■ Given information:

++++++++

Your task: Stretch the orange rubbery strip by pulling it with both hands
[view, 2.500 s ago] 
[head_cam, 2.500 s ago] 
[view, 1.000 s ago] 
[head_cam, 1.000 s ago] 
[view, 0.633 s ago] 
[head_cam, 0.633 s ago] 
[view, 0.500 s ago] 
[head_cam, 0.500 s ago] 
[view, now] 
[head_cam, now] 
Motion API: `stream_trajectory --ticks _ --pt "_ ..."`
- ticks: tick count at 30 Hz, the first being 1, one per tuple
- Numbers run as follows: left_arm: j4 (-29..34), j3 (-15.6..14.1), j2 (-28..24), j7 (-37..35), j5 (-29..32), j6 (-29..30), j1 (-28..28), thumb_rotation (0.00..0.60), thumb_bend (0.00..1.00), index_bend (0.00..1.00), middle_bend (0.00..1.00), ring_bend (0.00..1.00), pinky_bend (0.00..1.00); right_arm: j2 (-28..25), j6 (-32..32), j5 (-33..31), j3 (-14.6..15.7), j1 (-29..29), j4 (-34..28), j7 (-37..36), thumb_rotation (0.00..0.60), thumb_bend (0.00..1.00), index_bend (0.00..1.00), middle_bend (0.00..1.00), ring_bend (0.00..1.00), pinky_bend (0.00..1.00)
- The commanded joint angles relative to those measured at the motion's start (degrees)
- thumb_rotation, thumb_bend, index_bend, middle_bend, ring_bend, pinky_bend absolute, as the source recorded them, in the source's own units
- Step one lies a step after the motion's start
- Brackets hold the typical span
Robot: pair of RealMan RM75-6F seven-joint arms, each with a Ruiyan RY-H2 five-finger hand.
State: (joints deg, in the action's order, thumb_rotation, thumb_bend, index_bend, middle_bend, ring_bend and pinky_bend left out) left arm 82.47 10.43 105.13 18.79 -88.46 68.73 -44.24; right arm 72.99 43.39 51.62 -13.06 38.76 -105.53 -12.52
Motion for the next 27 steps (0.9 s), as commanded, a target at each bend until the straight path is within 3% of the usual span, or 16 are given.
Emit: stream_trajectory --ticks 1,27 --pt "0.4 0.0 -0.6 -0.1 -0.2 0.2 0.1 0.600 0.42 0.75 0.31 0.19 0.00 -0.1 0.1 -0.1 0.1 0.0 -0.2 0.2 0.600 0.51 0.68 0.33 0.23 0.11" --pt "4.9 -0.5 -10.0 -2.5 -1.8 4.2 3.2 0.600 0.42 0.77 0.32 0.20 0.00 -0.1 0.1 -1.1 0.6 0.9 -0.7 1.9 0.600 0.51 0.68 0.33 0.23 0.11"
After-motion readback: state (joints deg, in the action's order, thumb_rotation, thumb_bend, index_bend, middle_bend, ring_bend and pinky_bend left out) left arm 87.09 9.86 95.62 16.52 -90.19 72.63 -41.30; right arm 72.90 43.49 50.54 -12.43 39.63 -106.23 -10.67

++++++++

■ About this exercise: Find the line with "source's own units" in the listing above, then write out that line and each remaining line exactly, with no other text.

■ Written answer:
- thumb_rotation, thumb_bend, index_bend, middle_bend, ring_bend, pinky_bend absolute, as the source recorded them, in the source's own units
- Step one lies a step after the motion's start
- Brackets hold the typical span
Robot: pair of RealMan RM75-6F seven-joint arms, each with a Ruiyan RY-H2 five-finger hand.
State: (joints deg, in the action's order, thumb_rotation, thumb_bend, index_bend, middle_bend, ring_bend and pinky_bend left out) left arm 82.47 10.43 105.13 18.79 -88.46 68.73 -44.24; right arm 72.99 43.39 51.62 -13.06 38.76 -105.53 -12.52
Motion for the next 27 steps (0.9 s), as commanded, a target at each bend until the straight path is within 3% of the usual span, or 16 are given.
Emit: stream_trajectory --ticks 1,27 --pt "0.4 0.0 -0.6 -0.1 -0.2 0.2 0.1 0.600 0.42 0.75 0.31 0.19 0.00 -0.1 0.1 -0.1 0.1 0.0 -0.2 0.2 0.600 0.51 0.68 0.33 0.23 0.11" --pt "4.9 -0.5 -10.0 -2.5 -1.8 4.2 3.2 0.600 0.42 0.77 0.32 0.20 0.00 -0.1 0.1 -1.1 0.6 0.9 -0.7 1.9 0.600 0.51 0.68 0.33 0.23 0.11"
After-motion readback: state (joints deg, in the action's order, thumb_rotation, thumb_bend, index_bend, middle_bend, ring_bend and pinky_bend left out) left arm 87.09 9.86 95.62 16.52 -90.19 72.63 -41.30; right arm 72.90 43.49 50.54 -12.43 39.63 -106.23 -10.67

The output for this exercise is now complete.